* [Work request]
Would you filter these records and copy every line that has the word "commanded"?

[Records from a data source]
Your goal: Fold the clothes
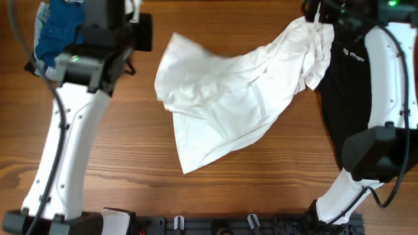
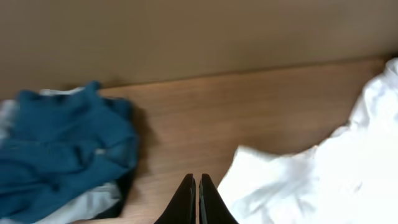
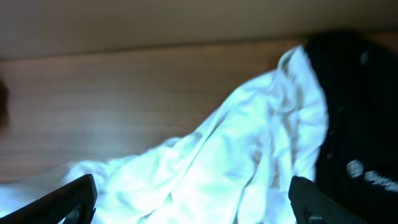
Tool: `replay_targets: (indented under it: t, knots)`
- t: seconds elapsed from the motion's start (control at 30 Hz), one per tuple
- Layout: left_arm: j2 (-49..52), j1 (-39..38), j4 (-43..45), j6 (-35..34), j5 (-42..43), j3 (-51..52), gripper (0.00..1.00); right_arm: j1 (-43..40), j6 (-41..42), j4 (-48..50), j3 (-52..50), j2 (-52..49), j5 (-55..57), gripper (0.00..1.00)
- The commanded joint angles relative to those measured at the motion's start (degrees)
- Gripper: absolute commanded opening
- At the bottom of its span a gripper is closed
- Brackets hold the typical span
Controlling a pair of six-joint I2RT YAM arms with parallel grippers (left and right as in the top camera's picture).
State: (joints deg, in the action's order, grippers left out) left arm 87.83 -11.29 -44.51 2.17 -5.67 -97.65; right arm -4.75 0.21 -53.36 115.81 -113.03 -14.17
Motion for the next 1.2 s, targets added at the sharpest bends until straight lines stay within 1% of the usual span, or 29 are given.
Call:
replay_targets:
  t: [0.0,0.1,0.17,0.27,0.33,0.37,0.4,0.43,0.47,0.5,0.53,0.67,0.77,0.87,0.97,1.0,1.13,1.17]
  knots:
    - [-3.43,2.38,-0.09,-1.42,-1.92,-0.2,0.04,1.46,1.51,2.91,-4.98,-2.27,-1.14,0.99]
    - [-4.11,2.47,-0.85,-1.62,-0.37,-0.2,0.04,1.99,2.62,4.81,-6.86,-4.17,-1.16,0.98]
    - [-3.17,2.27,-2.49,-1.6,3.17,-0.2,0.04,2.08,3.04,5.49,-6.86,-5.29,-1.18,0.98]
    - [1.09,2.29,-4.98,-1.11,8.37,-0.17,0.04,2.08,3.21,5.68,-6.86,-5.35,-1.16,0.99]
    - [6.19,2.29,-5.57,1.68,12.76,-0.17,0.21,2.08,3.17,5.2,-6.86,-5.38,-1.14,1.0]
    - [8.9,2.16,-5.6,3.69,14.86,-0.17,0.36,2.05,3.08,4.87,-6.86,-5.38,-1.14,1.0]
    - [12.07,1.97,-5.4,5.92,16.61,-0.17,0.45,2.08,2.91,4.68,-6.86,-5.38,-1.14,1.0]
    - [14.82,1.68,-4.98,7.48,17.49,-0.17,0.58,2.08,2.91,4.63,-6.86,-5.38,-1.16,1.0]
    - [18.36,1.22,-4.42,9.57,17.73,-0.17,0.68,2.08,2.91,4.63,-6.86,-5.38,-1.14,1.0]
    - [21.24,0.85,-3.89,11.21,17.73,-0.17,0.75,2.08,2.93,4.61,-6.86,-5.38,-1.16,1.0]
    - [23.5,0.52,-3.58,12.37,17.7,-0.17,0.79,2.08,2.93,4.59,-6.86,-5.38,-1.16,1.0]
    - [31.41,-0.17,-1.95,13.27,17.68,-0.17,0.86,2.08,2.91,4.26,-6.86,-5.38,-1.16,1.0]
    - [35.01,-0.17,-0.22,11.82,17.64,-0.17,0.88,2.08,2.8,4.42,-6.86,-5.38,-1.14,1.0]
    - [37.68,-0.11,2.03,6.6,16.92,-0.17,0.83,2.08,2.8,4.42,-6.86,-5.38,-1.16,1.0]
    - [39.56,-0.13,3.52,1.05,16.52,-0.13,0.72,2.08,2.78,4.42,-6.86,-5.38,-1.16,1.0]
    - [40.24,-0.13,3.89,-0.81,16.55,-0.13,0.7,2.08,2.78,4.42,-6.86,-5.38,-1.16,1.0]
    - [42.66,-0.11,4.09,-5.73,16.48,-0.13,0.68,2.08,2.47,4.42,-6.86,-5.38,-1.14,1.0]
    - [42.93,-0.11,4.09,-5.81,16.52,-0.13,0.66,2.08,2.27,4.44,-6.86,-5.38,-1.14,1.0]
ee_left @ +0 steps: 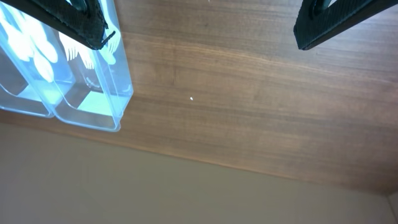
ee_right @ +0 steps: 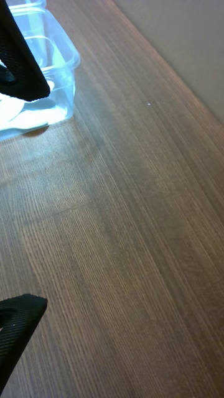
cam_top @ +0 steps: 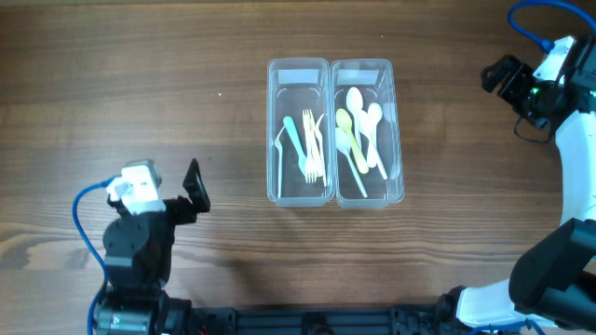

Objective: Pack container

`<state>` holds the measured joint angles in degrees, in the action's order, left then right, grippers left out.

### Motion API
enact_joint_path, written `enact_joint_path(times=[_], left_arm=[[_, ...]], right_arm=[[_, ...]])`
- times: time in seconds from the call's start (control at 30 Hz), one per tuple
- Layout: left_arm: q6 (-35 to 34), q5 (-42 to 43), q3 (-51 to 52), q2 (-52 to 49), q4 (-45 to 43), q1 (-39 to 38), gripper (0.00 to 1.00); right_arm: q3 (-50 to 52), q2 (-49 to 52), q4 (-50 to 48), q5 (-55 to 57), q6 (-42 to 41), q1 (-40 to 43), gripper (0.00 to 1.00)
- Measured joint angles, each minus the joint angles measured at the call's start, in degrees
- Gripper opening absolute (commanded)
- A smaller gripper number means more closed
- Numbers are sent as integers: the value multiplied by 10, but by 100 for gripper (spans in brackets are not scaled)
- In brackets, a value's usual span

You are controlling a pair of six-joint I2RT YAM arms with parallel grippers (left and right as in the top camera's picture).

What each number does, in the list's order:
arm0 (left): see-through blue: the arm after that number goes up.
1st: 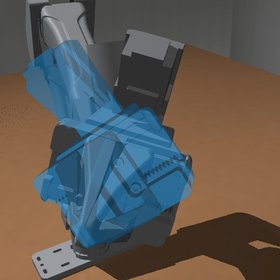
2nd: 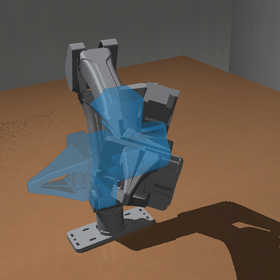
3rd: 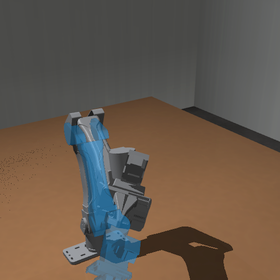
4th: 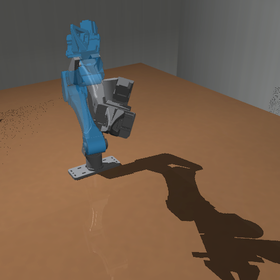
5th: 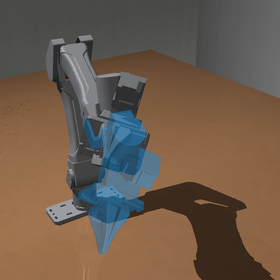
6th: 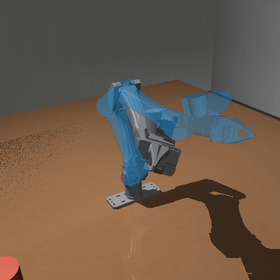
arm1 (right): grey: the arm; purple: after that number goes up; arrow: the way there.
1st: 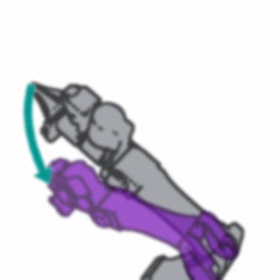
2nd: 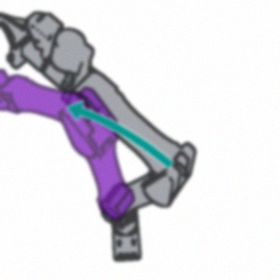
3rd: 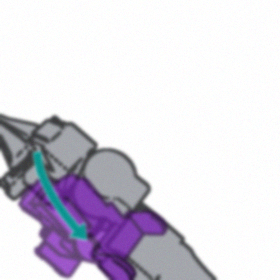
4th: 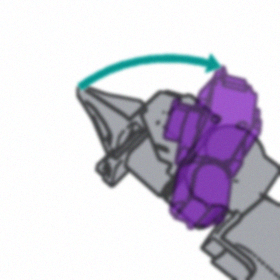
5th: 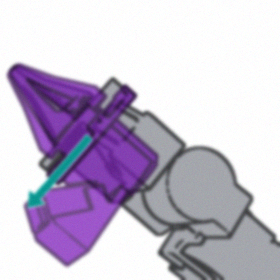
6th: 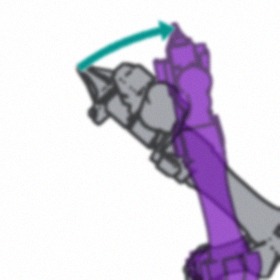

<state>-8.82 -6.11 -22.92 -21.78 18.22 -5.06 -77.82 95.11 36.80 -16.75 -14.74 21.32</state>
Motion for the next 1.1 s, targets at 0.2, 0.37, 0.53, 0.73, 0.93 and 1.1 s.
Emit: enact_joint_path(times=[0.2,0.37,0.53,0.73,0.93,1.1], left_arm=[[0,0,62,71,-3,0,100],[0,0,108,115,-3,0,100],[0,2,139,141,-3,11,100],[0,4,159,174,-3,36,100],[0,4,167,196,-3,36,100],[0,4,167,198,-3,36,100]], right_arm=[[0,0,0,0,0,0,100],[0,0,0,0,0,0,100],[0,0,0,0,0,0,100],[0,0,0,0,0,0,100],[0,0,0,0,0,0,100],[0,0,0,0,0,0,100]])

* [Written response]
- The commanded joint angles relative to those measured at the motion's start (degrees)
- Gripper: absolute commanded opening
- Gripper opening absolute (commanded)

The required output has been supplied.